What you need to do:
Without the pictures, give the listing below again exactly.
------------------------------------
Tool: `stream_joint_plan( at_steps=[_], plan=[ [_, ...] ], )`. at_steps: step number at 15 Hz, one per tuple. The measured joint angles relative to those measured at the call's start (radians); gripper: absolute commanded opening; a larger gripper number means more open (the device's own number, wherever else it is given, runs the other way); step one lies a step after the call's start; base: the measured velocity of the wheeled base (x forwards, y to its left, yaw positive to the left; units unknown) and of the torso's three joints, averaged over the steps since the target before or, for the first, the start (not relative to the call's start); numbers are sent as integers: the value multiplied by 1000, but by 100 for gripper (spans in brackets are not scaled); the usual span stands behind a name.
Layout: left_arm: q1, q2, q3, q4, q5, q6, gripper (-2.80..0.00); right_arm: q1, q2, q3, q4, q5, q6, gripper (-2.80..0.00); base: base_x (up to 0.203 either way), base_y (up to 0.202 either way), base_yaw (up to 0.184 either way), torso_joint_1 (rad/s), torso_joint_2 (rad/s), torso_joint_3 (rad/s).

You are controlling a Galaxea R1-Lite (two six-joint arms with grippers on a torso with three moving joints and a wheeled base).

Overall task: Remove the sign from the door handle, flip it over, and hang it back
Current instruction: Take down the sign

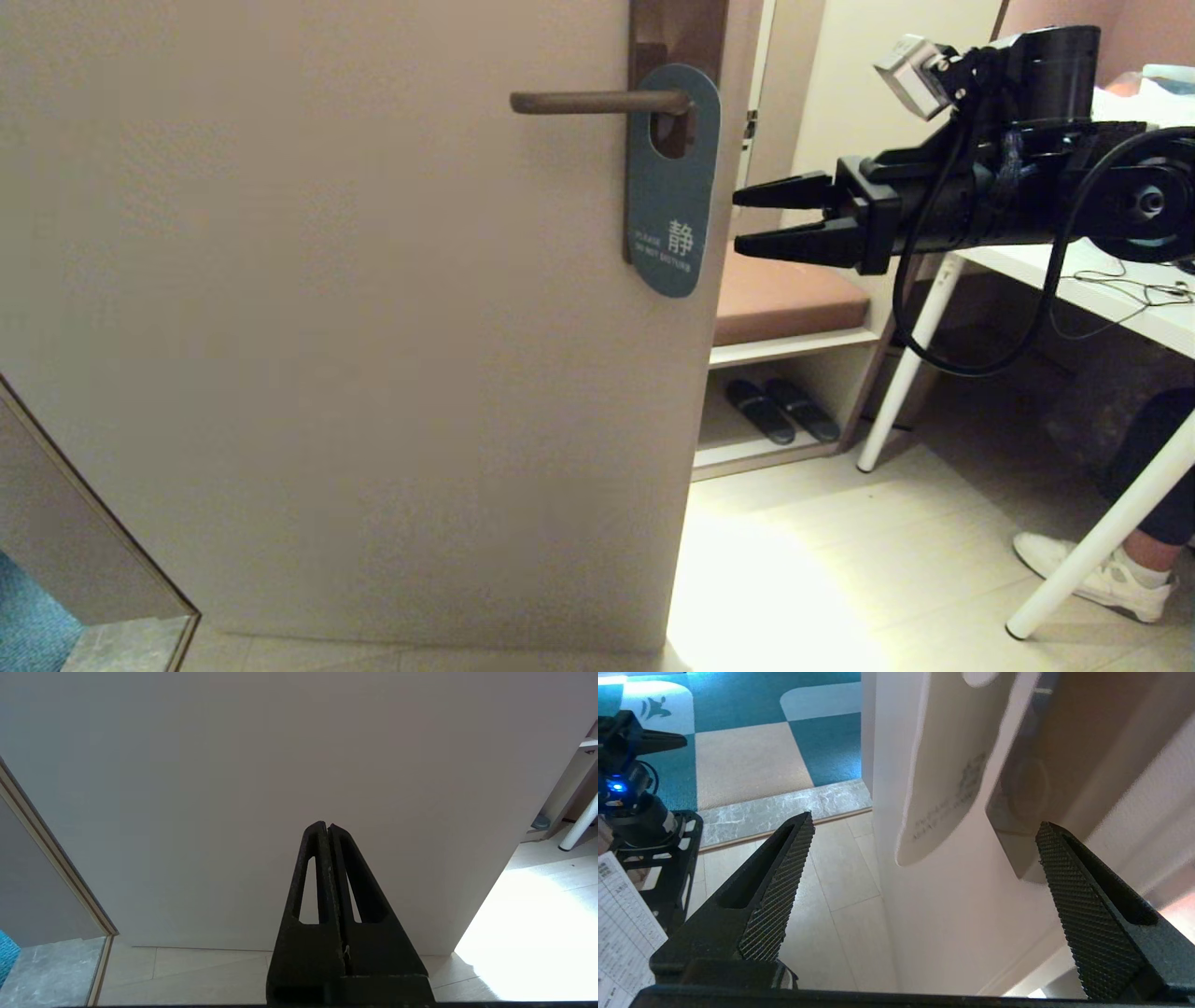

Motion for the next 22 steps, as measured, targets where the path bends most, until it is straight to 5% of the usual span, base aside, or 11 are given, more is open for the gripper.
stream_joint_plan(
  at_steps=[10, 17, 22],
  plan=[
    [0, 0, 0, 0, 0, 1, -280, 93, 22, -10, -59, -91, 13, 0, 0, 0, 0, 0, 0, 0],
    [0, 0, 0, 0, 0, 0, -280, 145, 76, -71, -117, -238, 57, 0, 0, 0, 0, 0, 0, 0],
    [0, 0, 0, 0, 0, 1, -280, 178, 57, -64, -114, -312, 143, 0, 0, 0, 0, 0, 0, 0]
  ],
)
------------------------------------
Response box:
Tool: `stream_joint_plan( at_steps=[_], plan=[ [_, ...] ], )`. at_steps: step number at 15 Hz, one per tuple. The measured joint angles relative to those measured at the call's start (radians); gripper: absolute commanded opening; a larger gripper number means more open (the device's own number, wherever else it is given, runs the other way); step one lies a step after the call's start; base: the measured velocity of the wheeled base (x forwards, y to its left, yaw positive to the left; units unknown) and of the torso's three joints, averaged over the steps since the target before or, for the first, the start (not relative to the call's start); numbers are sent as integers: the value multiplied by 1000, but by 100 for gripper (spans in brackets are not scaled); the usual span stands behind a name.
Layout: left_arm: q1, q2, q3, q4, q5, q6, gripper (-2.80..0.00); right_arm: q1, q2, q3, q4, q5, q6, gripper (-2.80..0.00); base: base_x (up to 0.203 either way), base_y (up to 0.202 either way), base_yaw (up to 0.184 either way), torso_joint_1 (rad/s), torso_joint_2 (rad/s), torso_joint_3 (rad/s).

You are controlling a Galaxea R1-Lite (two six-joint arms with grippers on a torso with three moving joints and a wheeled base).

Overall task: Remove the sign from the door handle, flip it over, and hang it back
Current instruction: Take down the sign


Motion for the next 22 steps, as measured, targets where the path bends most, until it is straight to 5% of the usual span, base aside, or 11 are given, more is open for the gripper.
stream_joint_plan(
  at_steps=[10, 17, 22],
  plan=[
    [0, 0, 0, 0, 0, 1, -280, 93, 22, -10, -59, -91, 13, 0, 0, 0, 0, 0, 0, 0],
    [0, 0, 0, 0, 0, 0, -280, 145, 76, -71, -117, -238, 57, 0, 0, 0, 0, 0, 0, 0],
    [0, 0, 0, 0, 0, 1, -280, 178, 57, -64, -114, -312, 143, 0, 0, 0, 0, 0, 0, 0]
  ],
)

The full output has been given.